### What the task requires
Keep the pictures out while you transcribe the listing below exactly.

=== Section Start ===

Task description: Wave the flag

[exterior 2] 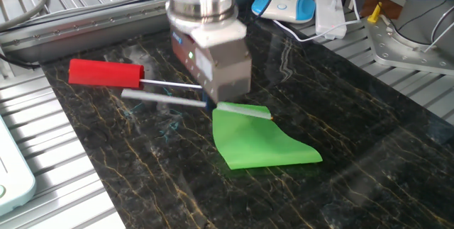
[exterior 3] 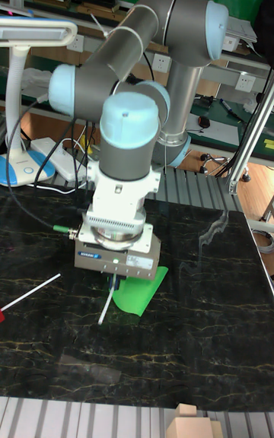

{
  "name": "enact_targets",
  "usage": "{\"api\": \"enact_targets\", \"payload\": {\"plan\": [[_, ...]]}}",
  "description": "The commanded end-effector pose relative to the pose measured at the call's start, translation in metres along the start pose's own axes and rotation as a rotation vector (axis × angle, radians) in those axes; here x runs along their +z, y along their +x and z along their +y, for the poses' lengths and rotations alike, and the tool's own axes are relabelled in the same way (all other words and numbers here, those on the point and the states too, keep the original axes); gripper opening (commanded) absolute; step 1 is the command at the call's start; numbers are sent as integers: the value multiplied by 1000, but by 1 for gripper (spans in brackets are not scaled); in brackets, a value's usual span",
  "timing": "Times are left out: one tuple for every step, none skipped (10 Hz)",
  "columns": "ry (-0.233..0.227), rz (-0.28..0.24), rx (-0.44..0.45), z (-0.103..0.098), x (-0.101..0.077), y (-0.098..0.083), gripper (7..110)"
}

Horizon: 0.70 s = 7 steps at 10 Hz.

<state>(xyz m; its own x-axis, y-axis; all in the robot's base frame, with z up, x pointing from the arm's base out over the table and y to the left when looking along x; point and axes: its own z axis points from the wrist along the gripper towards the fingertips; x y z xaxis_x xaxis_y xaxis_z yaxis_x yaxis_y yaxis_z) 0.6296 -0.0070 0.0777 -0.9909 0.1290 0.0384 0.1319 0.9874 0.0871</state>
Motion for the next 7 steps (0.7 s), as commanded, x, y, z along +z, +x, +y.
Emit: {"api": "enact_targets", "payload": {"plan": [[-34, 14, 6, 10, -26, 15, 7], [-36, 16, 6, 11, -31, 18, 7], [-42, 17, 5, 12, -35, 21, 7], [-49, 18, 7, 14, -40, 24, 7], [-51, 20, 8, 15, -46, 29, 7], [-54, 22, 8, 15, -52, 33, 7], [-62, 23, 8, 17, -59, 37, 7]]}}
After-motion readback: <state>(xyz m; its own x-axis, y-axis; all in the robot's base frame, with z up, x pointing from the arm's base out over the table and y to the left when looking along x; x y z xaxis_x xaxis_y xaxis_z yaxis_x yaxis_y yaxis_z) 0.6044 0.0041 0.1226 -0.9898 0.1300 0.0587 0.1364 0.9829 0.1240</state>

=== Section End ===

### Your response
Task description: Wave the flag

[exterior 2] 
[exterior 3] 

{
  "name": "enact_targets",
  "usage": "{\"api\": \"enact_targets\", \"payload\": {\"plan\": [[_, ...]]}}",
  "description": "The commanded end-effector pose relative to the pose measured at the call's start, translation in metres along the start pose's own axes and rotation as a rotation vector (axis × angle, radians) in those axes; here x runs along their +z, y along their +x and z along their +y, for the poses' lengths and rotations alike, and the tool's own axes are relabelled in the same way (all other words and numbers here, those on the point and the states too, keep the original axes); gripper opening (commanded) absolute; step 1 is the command at the call's start; numbers are sent as integers: the value multiplied by 1000, but by 1 for gripper (spans in brackets are not scaled); in brackets, a value's usual span",
  "timing": "Times are left out: one tuple for every step, none skipped (10 Hz)",
  "columns": "ry (-0.233..0.227), rz (-0.28..0.24), rx (-0.44..0.45), z (-0.103..0.098), x (-0.101..0.077), y (-0.098..0.083), gripper (7..110)"
}

Horizon: 0.70 s = 7 steps at 10 Hz.

<state>(xyz m; its own x-axis, y-axis; all in the robot's base frame, with z up, x pointing from the arm's base out over the table and y to the left when looking along x; point and axes: its own z axis points from the wrist along the gripper towards the fingertips; x y z xaxis_x xaxis_y xaxis_z yaxis_x yaxis_y yaxis_z) 0.6296 -0.0070 0.0777 -0.9909 0.1290 0.0384 0.1319 0.9874 0.0871</state>
Motion for the next 7 steps (0.7 s), as commanded, x, y, z along +z, +x, +y.
Emit: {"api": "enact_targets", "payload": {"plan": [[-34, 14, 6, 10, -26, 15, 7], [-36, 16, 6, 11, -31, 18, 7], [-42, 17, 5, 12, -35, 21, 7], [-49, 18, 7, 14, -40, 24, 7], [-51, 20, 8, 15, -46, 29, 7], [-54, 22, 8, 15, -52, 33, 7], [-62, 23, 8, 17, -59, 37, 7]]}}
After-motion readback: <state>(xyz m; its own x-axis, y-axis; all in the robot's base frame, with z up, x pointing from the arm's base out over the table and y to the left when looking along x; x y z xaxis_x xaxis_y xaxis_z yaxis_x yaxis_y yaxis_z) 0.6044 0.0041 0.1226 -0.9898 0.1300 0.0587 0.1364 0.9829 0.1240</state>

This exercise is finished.